There was a slight twitching of the corners of the mouth and an involuntary shrugging of the shoulders here.

“You are aware, Miss Perowne, that your papa has requested us to resign you to the care of his friend, Dr Bolter, and that in a short time you will cease to be our pupil; but still, while you stay at the Firlawns, we must exact a rigid obedience to our rules, and, as I have said, your liberty must be sadly curtailed while you are in our charge.”

“As you please,” said the girl, indifferently.

“You do not deny your fault, then?”

“No,” said the girl, without turning her eyes from the window.

“Who was this gentleman – I should say, who is this gentleman?”

“I really do not know,” said the girl, turning from the window now with a careless look in her eyes, as if of wonder that she should be asked such a question.

“Have you had any epistolary communication?” said Miss Twettenham, sternly.

“Not the slightest,” said the girl, coldly; and then she added, after a pause, “If I had I should not have told you!”

“Miss Perowne!” exclaimed the eldest Miss Twettenham, indignantly.

“Miss Twettenham,” exclaimed the girl, drawing herself up, and with a flash from her dark eyes full of defiance, “you forget that I am no longer a child.

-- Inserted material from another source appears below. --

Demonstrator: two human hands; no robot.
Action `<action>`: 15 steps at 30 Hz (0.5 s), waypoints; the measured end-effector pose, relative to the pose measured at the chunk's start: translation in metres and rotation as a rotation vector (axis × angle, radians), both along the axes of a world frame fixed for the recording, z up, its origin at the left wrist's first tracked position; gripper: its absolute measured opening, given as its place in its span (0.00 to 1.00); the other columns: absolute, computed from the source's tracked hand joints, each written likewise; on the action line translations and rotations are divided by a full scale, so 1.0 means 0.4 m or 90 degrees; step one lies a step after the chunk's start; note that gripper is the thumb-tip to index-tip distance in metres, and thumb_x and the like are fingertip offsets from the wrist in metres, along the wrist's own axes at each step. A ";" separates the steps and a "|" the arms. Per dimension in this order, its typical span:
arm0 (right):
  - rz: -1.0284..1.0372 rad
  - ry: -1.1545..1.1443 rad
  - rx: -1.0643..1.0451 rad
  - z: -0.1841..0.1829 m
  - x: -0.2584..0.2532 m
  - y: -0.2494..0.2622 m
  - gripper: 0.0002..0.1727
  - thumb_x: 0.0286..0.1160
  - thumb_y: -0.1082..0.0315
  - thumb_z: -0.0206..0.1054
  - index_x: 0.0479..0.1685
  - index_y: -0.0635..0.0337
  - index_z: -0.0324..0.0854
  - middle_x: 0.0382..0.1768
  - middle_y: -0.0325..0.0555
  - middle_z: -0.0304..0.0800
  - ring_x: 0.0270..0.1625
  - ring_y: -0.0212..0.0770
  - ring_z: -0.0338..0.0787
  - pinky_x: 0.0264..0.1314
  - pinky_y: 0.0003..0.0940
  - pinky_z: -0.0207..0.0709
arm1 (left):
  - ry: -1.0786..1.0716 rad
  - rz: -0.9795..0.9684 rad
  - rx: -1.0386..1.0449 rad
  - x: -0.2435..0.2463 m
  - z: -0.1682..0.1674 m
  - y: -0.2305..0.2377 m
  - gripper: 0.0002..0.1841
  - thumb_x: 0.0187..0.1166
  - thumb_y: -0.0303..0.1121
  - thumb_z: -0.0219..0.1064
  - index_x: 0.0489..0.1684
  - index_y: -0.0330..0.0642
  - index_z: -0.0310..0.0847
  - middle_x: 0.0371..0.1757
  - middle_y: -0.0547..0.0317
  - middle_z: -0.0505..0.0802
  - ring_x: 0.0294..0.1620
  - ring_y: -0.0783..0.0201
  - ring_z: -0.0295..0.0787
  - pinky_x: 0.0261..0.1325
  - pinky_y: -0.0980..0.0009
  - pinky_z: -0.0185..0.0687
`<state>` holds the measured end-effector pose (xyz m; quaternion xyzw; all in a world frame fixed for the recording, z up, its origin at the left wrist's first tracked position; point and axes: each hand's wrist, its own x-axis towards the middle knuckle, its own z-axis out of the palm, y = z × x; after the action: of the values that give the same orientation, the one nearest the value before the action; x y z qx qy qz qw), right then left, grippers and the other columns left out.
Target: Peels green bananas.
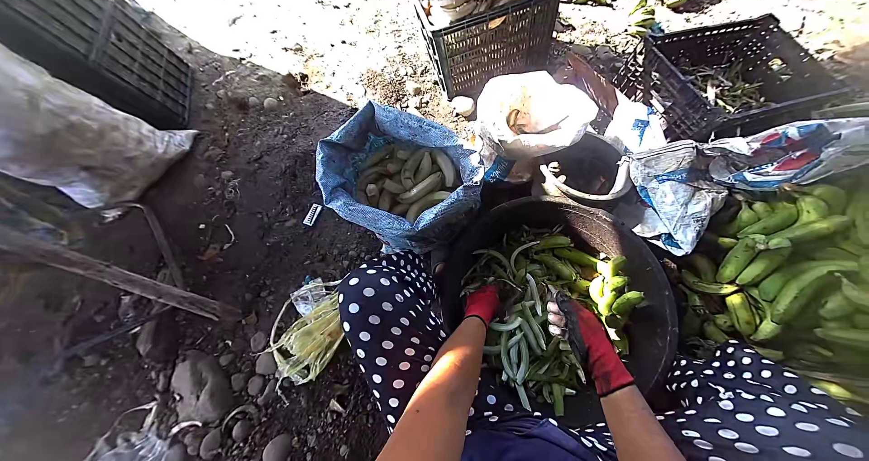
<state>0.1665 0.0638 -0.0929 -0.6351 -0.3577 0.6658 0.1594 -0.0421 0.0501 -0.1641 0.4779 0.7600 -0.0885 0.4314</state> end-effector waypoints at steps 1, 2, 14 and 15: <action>0.028 -0.040 0.010 0.000 0.008 -0.005 0.28 0.95 0.50 0.47 0.81 0.58 0.70 0.61 0.54 0.85 0.50 0.43 0.89 0.51 0.39 0.83 | -0.026 0.015 0.011 -0.004 0.014 0.012 0.31 0.76 0.42 0.73 0.79 0.43 0.76 0.78 0.40 0.82 0.81 0.39 0.75 0.78 0.33 0.69; 0.061 -0.076 0.024 0.000 0.016 -0.009 0.28 0.95 0.50 0.47 0.82 0.58 0.70 0.63 0.56 0.85 0.54 0.45 0.89 0.55 0.41 0.83 | -0.063 0.033 0.036 -0.006 0.035 0.024 0.31 0.74 0.43 0.74 0.77 0.42 0.77 0.76 0.39 0.83 0.79 0.40 0.77 0.79 0.35 0.69; -0.078 0.172 0.125 -0.009 0.041 -0.013 0.29 0.85 0.62 0.62 0.83 0.61 0.65 0.56 0.53 0.89 0.47 0.42 0.91 0.46 0.40 0.88 | -0.426 0.193 0.266 0.068 0.286 -0.017 0.22 0.73 0.44 0.75 0.61 0.42 0.82 0.41 0.58 0.92 0.39 0.66 0.89 0.48 0.61 0.87; -0.162 0.237 0.108 -0.010 0.052 -0.009 0.25 0.87 0.64 0.57 0.80 0.62 0.65 0.55 0.54 0.88 0.47 0.45 0.91 0.45 0.42 0.88 | -0.407 0.181 0.279 0.067 0.281 -0.026 0.24 0.70 0.45 0.76 0.60 0.43 0.82 0.41 0.58 0.92 0.40 0.66 0.89 0.49 0.60 0.87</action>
<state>0.1872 0.0604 -0.0971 -0.5260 -0.2939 0.7132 0.3582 -0.0155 0.0396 -0.0515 0.4524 0.6469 0.2887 0.5419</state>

It has suited my father’s purpose to have me detained here among school-children until he found a suitable escort for my return to the East; but I am a woman. As to that absurd episode, it is beneath my notice.”

“Beneath your notice!” exclaimed Miss Twettenham, while her sisters looked astounded.

The fair girl laid her hand upon her companion’s arm, but Helen Perowne snatched hers away.

“I say beneath my notice. A foolish young man thinks proper to stare at me and raises his hat probably at the whole school.”